Indiana has a strong system of higher education, with a well-balanced set of educational options that meet a wide range of needs. Hoosier families need to know what it takes, both academically and financially, to take full advantage of these opportunities.

For Indiana to contribute to the nation’s economic recovery, we need to produce high-ability graduates who can make an immediate impact upon earning their college degrees. The trend of colleges and universities increasing admission standards will continue, so students must commit themselves—beginning their first semester in high school—and earn an Academic Honors Diploma.

By increasing admission standards at Ball State, we are attracting brighter students. Through our emphasis on immersive learning, these students see the connection between rigorous academic course work and applying it to benefit Indiana companies and communities. Through those deep relationships, our students stay in college, earn their degrees, and, in many cases, flourish in the companies and communities that they connected with at Ball State.

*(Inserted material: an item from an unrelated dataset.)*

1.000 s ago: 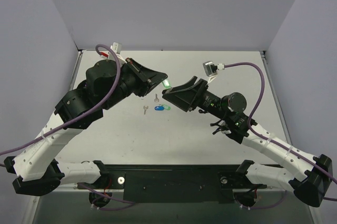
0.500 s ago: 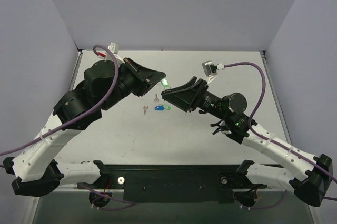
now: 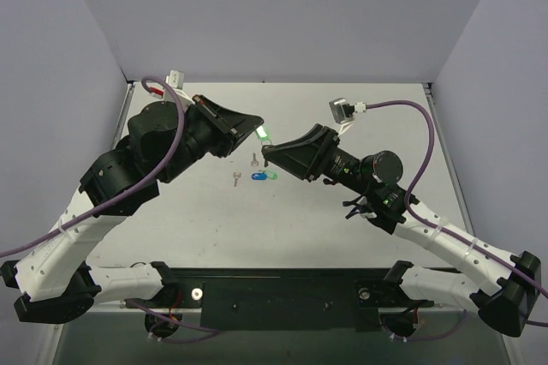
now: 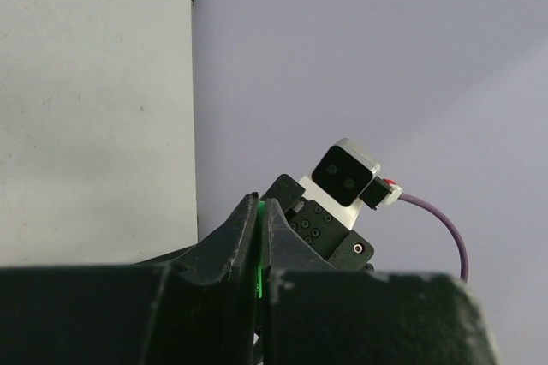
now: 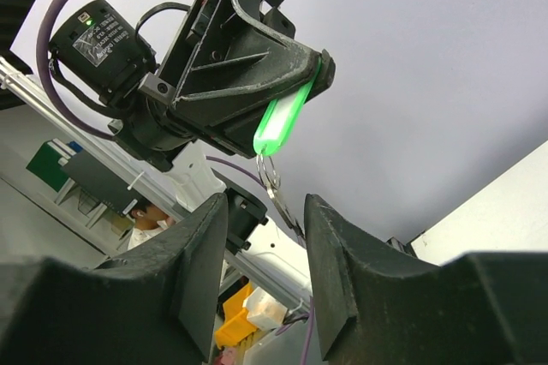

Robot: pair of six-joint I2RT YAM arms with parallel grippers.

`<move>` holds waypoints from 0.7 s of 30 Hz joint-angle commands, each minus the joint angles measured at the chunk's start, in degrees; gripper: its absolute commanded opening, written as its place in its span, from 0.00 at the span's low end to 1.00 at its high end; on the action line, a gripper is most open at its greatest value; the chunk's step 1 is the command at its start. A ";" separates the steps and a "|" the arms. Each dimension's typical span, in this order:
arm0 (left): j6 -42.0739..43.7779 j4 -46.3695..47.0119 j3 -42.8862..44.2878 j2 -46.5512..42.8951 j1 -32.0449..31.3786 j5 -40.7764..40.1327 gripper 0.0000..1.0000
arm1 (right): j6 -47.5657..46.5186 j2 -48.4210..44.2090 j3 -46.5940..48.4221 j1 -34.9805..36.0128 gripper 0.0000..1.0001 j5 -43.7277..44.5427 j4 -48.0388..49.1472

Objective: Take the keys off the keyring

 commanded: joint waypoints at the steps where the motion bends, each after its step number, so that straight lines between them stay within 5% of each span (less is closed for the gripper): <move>1: -1.84 2.69 -0.31 -1.02 -0.16 -1.28 0.00 | -0.61 -0.18 3.10 0.47 0.36 0.07 4.64; 21: -1.93 2.69 -0.92 -1.37 -0.16 -1.90 0.00 | -1.05 0.79 2.93 1.17 0.27 0.86 3.94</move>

The job market in the 21st century is changing, and having a college degree is necessary to compete. For some time, one of the most compelling arguments has been the comparison of lifetime salaries. On average, career earnings for those who hold a college degree are about $1 million more than those who have only a high school diploma. 

This disparity will become even more striking as we continue to adapt to global competition. Jobs that require only a high school diploma will continue to evaporate. I’d like to see more communication about the inextricable link between higher education and a sustainable livelihood today and in the future.

Families should view higher education as an investment and seek financial advice from the best sources. A recent study indicated that more than half of Hoosier families overestimate the cost of college. Parents should review not only the costs but also the scholarships and aid that are available. I think most families will see higher education not only as accessible but also as a sound financial choice.